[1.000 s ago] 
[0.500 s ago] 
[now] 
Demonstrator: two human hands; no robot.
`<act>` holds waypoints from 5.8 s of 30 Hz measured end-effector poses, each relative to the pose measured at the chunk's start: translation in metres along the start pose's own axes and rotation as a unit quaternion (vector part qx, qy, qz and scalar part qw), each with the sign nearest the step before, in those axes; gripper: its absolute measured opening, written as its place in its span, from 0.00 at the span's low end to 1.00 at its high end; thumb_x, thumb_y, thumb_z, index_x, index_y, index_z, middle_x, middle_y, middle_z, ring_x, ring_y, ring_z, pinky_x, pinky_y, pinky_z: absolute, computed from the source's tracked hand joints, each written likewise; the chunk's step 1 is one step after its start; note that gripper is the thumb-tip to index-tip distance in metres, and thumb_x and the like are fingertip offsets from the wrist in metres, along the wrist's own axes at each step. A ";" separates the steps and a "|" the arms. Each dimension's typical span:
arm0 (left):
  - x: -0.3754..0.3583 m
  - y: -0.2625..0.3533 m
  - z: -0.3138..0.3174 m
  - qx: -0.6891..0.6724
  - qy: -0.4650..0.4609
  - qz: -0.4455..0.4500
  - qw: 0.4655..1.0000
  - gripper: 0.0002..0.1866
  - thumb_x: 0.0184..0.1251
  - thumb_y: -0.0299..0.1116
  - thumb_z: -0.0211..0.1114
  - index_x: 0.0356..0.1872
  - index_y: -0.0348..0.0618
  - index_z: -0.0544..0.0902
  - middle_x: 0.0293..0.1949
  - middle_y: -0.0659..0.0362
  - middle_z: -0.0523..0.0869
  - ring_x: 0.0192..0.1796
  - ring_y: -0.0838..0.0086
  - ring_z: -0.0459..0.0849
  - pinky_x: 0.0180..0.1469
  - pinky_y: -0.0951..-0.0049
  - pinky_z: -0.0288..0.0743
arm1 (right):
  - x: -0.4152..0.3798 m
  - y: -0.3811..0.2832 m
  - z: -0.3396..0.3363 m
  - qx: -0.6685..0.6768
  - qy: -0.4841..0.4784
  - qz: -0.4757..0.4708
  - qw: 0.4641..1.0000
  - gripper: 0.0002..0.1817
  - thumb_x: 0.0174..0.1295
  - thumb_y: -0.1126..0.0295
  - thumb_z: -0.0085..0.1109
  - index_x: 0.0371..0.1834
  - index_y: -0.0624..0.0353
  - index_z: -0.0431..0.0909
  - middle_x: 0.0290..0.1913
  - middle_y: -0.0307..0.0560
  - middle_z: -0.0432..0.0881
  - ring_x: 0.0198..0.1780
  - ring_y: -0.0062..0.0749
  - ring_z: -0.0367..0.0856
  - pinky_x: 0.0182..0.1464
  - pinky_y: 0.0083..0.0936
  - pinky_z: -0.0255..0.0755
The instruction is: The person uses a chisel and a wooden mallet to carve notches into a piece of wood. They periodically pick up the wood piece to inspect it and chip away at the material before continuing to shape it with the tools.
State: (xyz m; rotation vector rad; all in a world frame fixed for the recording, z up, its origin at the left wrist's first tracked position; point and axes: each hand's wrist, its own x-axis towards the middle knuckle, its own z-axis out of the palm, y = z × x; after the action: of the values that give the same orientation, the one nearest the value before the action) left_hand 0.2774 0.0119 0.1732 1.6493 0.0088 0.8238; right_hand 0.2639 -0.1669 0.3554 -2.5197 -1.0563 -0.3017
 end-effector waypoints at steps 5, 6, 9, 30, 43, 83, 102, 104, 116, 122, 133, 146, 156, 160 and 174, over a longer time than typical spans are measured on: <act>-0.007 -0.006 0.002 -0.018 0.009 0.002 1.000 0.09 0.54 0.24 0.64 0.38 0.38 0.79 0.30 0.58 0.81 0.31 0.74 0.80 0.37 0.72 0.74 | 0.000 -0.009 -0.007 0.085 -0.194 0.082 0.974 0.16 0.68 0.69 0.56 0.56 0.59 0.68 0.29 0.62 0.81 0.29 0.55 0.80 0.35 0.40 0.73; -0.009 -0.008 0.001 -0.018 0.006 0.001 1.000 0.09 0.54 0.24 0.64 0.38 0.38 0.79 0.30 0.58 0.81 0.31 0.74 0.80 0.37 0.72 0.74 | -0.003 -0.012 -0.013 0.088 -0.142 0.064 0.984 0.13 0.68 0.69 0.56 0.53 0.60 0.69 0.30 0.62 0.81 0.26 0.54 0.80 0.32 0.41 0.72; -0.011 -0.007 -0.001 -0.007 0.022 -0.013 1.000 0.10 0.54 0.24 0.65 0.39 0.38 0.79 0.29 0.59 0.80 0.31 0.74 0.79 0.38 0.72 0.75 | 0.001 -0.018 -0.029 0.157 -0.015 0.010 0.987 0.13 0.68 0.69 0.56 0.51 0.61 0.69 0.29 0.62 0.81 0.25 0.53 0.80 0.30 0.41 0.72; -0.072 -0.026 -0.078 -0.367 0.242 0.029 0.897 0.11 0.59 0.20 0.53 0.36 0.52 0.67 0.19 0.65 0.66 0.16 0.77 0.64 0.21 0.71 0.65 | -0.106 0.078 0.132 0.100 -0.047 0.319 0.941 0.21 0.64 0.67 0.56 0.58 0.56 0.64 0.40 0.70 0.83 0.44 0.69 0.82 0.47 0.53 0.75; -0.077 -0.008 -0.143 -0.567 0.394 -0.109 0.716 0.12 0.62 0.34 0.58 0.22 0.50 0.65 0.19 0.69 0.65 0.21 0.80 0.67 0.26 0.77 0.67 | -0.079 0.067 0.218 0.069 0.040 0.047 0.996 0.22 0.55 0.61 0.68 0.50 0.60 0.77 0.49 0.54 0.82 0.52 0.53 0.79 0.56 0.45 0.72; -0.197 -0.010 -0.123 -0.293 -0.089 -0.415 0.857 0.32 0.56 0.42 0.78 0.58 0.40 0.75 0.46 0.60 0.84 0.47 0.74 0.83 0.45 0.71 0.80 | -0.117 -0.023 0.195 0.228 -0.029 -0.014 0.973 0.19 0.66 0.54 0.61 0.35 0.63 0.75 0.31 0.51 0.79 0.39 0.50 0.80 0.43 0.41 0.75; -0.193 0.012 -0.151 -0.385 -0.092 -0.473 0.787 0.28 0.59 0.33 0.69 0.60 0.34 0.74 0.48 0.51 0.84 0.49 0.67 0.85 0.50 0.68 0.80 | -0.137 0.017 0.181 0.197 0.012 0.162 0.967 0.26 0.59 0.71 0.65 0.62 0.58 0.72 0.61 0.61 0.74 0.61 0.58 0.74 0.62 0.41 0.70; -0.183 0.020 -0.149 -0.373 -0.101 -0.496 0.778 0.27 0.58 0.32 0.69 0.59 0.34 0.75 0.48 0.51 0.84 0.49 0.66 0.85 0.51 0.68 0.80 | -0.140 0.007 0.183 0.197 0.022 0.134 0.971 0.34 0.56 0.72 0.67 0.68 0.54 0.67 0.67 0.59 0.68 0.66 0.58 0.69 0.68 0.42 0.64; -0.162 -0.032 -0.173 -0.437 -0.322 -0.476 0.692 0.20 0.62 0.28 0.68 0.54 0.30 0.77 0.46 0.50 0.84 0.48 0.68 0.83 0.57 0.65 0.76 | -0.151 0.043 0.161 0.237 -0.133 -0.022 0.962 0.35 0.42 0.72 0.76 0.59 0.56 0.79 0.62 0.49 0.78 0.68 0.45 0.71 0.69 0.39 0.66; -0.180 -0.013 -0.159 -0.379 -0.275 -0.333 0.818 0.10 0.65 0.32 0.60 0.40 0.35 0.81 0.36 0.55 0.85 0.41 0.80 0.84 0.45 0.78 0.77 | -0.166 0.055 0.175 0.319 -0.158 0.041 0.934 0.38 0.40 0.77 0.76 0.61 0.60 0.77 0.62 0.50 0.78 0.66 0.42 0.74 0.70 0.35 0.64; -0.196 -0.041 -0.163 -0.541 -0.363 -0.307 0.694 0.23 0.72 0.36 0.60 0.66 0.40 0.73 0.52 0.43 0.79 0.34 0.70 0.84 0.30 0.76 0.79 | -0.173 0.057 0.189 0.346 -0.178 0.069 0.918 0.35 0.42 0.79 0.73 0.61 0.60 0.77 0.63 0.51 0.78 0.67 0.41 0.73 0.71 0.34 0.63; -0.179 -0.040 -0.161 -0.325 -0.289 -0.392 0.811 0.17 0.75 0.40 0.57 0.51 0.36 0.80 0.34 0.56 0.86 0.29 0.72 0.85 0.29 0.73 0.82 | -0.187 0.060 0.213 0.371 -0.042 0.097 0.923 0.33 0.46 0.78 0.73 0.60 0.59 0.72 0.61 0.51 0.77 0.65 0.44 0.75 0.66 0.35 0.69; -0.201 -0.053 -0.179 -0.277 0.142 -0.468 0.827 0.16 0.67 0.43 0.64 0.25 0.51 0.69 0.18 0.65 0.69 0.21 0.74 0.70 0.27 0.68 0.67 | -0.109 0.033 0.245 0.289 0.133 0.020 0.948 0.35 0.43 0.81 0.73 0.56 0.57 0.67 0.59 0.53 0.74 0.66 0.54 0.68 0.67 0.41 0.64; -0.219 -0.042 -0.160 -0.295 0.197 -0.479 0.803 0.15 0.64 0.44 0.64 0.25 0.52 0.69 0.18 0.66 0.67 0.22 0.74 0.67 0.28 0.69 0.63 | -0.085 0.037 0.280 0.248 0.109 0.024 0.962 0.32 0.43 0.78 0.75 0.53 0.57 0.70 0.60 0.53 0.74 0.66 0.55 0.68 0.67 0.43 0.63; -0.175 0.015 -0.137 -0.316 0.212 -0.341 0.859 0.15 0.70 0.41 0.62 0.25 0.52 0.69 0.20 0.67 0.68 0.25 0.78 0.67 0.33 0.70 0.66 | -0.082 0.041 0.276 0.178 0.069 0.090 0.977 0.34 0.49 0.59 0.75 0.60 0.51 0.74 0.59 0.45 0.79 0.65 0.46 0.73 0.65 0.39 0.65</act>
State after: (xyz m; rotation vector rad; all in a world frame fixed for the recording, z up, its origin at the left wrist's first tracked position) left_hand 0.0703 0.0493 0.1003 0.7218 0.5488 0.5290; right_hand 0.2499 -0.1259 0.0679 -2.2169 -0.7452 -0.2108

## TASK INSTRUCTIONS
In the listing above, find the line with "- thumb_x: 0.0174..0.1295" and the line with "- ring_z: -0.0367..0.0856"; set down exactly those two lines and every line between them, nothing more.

## OUTPUT BELOW
  - thumb_x: 0.0174..0.1295
  - thumb_y: -0.1126..0.0295
  - thumb_z: -0.0085..0.1109
  - index_x: 0.0371..0.1834
  - index_y: -0.0624..0.0353
  - index_z: -0.0431..0.0909
  - middle_x: 0.0290..0.1913
  - middle_y: -0.0307..0.0560
  - middle_z: -0.0432..0.0881
  - ring_x: 0.0198..0.1780
  - ring_y: -0.0062..0.0749
  - ring_z: -0.0367..0.0856

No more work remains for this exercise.